[Try it]
Going from the top of the data below, give again each line through the one containing "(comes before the", both ends kept.

[Supplied entries]
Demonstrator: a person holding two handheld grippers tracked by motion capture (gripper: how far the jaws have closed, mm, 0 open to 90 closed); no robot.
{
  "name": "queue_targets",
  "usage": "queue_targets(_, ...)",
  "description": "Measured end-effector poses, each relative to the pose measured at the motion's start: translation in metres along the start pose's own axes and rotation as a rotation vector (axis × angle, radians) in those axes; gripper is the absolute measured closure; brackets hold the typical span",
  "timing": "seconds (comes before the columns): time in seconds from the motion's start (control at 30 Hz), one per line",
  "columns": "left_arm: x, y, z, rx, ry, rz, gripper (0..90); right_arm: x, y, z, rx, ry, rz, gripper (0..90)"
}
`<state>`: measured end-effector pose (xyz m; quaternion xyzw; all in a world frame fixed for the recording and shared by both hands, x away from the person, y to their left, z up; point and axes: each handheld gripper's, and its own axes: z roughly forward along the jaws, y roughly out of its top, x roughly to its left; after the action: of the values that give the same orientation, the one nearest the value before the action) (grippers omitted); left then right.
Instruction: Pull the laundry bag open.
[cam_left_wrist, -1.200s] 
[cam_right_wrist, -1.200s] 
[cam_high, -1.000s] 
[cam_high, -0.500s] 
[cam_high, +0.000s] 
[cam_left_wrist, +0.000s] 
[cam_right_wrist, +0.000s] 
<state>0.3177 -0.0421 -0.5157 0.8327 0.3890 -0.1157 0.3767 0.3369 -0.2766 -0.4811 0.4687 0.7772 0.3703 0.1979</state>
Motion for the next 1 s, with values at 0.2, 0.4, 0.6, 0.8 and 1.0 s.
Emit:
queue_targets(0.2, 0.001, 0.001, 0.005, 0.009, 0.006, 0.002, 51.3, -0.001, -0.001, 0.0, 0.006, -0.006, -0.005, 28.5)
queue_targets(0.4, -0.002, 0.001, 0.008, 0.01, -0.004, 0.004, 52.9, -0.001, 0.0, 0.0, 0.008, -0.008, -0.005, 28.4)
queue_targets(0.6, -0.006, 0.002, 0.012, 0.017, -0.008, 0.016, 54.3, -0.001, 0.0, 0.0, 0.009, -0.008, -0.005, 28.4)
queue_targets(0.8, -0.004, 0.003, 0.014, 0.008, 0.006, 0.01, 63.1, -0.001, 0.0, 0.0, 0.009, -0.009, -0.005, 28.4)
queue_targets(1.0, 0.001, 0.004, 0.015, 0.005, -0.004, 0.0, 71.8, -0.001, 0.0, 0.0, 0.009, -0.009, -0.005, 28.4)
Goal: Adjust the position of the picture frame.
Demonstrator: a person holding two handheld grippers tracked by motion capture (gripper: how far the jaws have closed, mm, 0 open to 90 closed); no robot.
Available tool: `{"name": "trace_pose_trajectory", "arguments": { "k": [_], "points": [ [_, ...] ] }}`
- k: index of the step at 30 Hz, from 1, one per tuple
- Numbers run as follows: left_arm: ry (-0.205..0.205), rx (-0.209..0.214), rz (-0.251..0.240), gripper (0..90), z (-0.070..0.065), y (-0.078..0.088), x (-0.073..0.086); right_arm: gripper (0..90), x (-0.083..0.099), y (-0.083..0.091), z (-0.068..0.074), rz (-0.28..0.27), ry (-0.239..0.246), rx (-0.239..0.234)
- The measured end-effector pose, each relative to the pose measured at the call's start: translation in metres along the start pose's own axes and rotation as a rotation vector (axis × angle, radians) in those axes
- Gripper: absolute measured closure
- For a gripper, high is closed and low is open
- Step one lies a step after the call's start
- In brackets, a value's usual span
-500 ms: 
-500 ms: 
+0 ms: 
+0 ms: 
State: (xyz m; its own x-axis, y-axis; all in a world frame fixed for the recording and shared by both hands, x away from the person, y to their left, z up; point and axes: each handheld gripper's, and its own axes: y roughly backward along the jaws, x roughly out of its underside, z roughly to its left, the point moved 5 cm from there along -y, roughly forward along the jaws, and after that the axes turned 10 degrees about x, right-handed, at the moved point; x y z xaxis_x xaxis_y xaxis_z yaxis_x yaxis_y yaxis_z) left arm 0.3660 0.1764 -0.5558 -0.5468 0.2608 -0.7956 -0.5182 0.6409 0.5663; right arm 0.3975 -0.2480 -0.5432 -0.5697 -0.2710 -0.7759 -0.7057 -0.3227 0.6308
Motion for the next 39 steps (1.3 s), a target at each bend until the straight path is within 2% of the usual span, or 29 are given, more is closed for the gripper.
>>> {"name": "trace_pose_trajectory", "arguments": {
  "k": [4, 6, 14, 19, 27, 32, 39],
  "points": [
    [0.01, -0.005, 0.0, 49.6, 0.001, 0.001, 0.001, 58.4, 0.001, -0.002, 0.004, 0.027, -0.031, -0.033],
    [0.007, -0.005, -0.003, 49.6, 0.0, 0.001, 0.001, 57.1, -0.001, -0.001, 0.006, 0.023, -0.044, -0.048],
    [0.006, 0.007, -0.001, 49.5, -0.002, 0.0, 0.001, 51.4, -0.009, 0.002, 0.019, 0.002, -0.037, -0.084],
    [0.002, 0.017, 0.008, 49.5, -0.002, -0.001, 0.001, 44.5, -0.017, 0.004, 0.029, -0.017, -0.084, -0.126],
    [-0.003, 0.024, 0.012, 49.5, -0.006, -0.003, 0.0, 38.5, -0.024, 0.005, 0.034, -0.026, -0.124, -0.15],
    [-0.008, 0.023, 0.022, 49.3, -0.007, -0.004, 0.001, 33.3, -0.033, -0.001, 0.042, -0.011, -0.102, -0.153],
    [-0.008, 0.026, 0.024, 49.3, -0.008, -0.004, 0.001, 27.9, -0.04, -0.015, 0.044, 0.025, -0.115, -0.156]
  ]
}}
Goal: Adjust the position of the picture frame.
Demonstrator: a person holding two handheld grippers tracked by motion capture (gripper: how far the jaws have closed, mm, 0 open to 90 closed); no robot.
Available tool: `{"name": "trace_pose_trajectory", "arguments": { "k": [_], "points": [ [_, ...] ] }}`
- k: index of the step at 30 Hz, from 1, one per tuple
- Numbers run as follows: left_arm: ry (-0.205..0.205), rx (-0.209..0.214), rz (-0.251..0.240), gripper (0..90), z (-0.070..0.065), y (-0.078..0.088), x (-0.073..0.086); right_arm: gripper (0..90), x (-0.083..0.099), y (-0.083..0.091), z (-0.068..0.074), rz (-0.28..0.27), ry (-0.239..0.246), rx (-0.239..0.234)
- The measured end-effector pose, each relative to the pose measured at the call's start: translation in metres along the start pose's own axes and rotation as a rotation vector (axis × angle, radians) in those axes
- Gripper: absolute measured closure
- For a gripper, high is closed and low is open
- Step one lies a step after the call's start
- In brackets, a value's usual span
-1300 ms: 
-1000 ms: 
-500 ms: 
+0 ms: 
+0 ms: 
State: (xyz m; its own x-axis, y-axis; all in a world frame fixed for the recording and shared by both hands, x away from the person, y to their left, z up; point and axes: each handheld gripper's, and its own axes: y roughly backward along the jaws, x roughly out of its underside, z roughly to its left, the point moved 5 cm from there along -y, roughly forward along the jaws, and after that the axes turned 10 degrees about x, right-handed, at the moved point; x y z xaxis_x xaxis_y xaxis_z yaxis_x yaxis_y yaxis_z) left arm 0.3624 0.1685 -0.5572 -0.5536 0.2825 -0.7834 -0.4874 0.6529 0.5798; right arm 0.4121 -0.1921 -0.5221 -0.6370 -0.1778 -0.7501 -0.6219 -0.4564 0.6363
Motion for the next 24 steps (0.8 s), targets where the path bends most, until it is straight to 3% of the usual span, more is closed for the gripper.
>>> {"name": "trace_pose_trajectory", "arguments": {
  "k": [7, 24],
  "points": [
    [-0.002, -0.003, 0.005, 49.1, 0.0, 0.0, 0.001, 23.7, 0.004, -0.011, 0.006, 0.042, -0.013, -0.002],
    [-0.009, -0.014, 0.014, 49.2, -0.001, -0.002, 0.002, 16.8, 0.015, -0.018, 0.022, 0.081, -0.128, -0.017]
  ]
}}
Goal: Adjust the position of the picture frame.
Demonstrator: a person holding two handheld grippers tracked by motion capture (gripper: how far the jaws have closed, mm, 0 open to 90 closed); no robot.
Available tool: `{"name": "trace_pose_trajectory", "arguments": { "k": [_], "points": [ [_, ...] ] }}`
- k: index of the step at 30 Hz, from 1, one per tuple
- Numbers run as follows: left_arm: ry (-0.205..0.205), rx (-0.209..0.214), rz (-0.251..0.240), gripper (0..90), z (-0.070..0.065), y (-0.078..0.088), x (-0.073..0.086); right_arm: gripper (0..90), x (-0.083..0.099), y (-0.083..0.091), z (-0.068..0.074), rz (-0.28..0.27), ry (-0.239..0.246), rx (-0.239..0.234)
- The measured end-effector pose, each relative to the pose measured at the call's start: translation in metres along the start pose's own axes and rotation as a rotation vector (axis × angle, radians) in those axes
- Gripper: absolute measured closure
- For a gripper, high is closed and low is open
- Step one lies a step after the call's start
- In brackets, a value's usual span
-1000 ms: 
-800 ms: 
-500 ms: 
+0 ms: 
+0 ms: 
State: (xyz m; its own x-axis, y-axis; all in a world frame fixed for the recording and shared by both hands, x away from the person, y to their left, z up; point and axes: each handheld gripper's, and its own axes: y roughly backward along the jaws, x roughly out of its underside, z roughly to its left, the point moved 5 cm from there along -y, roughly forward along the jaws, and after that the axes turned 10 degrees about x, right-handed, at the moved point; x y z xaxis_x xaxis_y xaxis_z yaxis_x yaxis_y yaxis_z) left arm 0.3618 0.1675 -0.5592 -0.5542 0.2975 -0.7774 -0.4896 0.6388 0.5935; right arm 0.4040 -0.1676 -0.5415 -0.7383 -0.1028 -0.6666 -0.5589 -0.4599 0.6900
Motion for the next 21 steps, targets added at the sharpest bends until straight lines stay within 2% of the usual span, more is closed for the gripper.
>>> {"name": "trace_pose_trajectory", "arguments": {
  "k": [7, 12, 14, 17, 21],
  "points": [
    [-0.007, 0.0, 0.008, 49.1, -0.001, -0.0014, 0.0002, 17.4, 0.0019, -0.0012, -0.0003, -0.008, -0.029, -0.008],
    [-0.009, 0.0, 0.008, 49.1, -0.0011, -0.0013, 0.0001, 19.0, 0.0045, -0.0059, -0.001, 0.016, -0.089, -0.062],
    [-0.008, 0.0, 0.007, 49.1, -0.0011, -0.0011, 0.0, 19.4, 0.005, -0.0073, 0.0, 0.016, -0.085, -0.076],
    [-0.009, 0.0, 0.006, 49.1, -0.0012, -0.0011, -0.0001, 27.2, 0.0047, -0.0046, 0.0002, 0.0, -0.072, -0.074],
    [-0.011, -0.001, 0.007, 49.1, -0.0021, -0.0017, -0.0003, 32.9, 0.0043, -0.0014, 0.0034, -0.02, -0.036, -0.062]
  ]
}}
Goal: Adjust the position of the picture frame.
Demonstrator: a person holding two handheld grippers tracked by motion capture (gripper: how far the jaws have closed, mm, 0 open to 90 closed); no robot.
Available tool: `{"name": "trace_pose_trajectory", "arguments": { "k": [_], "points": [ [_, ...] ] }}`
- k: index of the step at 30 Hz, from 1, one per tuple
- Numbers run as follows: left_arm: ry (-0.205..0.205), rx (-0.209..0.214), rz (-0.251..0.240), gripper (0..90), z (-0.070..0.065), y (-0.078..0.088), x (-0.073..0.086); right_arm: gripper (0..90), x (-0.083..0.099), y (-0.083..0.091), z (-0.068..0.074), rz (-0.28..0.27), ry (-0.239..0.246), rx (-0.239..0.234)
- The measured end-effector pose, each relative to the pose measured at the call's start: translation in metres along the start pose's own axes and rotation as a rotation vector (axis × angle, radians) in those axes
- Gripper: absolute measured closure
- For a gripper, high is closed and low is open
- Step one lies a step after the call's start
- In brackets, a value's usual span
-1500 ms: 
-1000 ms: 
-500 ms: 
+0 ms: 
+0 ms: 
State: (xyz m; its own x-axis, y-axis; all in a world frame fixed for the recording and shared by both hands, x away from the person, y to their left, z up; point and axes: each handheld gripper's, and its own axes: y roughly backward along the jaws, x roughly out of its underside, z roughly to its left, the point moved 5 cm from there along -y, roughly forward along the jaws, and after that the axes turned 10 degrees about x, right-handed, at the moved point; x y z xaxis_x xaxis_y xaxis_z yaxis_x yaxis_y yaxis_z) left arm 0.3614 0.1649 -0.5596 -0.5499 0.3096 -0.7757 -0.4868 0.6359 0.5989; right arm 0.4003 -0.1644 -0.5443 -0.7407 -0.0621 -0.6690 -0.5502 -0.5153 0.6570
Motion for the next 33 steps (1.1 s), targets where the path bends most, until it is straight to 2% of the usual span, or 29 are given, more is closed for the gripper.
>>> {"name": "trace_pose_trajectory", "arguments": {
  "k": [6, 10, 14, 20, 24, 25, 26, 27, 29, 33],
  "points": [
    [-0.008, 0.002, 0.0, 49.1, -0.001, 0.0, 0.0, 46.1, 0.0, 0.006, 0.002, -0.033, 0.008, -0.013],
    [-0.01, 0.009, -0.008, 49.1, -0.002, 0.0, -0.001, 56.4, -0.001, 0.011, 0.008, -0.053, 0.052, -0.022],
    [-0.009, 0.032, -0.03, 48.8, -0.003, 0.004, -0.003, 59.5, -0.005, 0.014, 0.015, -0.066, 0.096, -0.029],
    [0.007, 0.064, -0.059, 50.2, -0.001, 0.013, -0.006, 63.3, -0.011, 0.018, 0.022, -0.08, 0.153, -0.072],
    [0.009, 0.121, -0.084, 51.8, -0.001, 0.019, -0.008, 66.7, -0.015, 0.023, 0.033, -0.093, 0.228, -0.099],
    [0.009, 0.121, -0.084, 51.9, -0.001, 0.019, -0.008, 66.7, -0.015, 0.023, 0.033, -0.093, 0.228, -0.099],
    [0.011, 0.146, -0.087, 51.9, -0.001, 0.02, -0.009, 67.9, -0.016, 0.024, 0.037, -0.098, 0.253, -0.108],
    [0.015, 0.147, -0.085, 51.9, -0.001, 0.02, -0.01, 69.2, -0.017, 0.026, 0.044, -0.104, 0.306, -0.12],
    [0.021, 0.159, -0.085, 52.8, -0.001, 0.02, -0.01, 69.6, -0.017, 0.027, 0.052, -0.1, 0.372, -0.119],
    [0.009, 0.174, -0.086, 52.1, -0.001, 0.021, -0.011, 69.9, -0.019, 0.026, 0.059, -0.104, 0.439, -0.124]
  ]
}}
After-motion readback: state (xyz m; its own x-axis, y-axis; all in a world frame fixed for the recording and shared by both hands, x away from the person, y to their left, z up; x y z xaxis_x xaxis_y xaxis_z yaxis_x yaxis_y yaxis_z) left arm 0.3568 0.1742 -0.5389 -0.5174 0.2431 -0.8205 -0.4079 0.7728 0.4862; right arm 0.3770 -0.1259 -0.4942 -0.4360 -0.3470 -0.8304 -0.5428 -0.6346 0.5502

[Answer to the problem]
Demonstrator: a person holding two handheld grippers tracked by motion capture (gripper: how far the jaws have closed, mm, 0 open to 90 closed); no robot.
{
  "name": "queue_targets",
  "usage": "queue_targets(_, ...)",
  "description": "Measured end-effector poses, each relative to the pose measured at the motion's start: translation in metres along the start pose's own axes and rotation as a rotation vector (axis × angle, radians) in those axes; gripper is the absolute measured closure; brackets hold the typical span",
  "timing": "seconds (comes before the columns): time in seconds from the motion's start (control at 30 Hz), one per line",

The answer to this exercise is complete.